**Action item:**
Among the records below, find each line that includes the string "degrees" and copy it.

--*--

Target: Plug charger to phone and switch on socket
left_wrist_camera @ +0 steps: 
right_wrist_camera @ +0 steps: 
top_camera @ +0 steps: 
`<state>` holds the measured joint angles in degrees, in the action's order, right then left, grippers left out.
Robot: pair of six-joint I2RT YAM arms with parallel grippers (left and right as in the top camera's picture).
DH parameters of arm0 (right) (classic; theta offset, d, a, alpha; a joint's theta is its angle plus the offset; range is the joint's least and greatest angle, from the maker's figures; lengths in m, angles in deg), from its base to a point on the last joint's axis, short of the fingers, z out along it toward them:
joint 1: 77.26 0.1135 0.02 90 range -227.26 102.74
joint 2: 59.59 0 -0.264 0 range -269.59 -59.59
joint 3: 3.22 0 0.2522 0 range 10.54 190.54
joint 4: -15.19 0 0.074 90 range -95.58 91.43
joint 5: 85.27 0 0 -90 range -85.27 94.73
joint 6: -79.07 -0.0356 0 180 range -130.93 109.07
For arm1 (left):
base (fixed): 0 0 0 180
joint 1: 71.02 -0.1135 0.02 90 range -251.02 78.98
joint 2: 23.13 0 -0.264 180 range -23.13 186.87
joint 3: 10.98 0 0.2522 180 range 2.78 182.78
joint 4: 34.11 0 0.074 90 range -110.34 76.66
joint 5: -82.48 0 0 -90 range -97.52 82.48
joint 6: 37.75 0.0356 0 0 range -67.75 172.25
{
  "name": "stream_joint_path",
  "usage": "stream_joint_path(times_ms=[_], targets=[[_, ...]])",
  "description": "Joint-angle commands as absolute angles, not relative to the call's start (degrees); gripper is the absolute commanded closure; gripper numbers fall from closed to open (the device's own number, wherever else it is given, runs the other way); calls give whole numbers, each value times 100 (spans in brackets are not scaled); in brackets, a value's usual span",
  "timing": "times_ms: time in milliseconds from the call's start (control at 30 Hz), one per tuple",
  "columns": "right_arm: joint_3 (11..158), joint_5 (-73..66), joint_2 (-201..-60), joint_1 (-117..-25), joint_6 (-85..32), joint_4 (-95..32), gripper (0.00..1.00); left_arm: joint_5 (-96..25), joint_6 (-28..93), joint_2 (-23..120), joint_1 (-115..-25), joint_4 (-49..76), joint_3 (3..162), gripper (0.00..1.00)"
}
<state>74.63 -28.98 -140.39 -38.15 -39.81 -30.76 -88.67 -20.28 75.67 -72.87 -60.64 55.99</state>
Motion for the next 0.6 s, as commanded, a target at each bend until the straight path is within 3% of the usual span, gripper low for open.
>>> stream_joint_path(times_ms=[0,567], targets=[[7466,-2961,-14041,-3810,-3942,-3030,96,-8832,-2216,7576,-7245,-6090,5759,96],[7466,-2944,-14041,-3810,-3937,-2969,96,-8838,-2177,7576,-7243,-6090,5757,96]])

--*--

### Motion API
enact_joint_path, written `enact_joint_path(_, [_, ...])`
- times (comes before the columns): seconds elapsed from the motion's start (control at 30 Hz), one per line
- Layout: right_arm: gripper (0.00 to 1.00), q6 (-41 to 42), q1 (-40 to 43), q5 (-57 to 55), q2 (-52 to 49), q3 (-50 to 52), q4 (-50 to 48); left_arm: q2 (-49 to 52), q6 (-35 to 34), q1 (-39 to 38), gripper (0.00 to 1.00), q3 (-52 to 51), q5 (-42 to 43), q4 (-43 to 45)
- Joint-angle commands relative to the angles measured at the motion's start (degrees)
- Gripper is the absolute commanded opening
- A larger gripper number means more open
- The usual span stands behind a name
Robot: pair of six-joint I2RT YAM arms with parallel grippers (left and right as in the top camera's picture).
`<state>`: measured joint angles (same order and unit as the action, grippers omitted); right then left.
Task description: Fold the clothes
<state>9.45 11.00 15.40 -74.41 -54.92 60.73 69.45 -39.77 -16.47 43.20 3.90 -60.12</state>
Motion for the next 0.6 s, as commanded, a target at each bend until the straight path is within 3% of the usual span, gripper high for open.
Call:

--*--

**Response box:**
`<state>` holds the measured joint angles in degrees, in the action's order, right then left, grippers left out.
  "description": "Joint-angle commands as absolute angles, not relative to the call's start (degrees); gripper is the absolute commanded closure; gripper numbers fall from closed to open (the device's own number, wherever else it is given, runs the other way); calls give whole numbers, each value times 100 (spans in brackets are not scaled); in brackets, a value's usual span",
- Joint-angle commands relative to the angles measured at the motion's start (degrees)

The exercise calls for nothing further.